• **PROBLEM DESCRIPTION**
Set the whole listing down again without deviation.

+++ DATA PROVIDED

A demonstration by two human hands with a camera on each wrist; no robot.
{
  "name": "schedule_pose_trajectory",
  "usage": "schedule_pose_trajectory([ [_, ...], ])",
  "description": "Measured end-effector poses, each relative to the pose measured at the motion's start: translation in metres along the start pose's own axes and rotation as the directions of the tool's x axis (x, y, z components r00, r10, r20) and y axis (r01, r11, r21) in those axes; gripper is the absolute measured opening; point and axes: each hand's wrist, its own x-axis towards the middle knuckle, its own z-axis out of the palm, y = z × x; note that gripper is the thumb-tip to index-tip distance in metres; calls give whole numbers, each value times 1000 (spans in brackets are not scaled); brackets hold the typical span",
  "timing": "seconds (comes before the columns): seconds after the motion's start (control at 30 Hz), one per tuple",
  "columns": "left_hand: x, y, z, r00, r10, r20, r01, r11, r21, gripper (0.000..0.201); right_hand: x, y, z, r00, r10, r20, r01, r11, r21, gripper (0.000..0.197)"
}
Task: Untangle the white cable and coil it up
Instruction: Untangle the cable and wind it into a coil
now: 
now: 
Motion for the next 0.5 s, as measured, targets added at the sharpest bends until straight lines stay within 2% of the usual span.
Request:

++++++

• **WRITTEN RESPONSE**
A demonstration by two human hands with a camera on each wrist; no robot.
{
  "name": "schedule_pose_trajectory",
  "usage": "schedule_pose_trajectory([ [_, ...], ])",
  "description": "Measured end-effector poses, each relative to the pose measured at the motion's start: translation in metres along the start pose's own axes and rotation as the directions of the tool's x axis (x, y, z components r00, r10, r20) and y axis (r01, r11, r21) in those axes; gripper is the absolute measured opening; point and axes: each hand's wrist, its own x-axis towards the middle knuckle, its own z-axis out of the palm, y = z × x; note that gripper is the thumb-tip to index-tip distance in metres; calls give whole numbers, each value times 1000 (spans in brackets are not scaled); brackets hold the typical span",
  "timing": "seconds (comes before the columns): seconds after the motion's start (control at 30 Hz), one per tuple",
  "columns": "left_hand: x, y, z, r00, r10, r20, r01, r11, r21, gripper (0.000..0.201); right_hand: x, y, z, r00, r10, r20, r01, r11, r21, gripper (0.000..0.197)"
}
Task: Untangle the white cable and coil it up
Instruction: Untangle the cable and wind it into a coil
now: 
now: 
Motion for the next 0.5 s, as measured, targets added at the sharpest bends until straight lines stay within 2% of the usual span.
Request:

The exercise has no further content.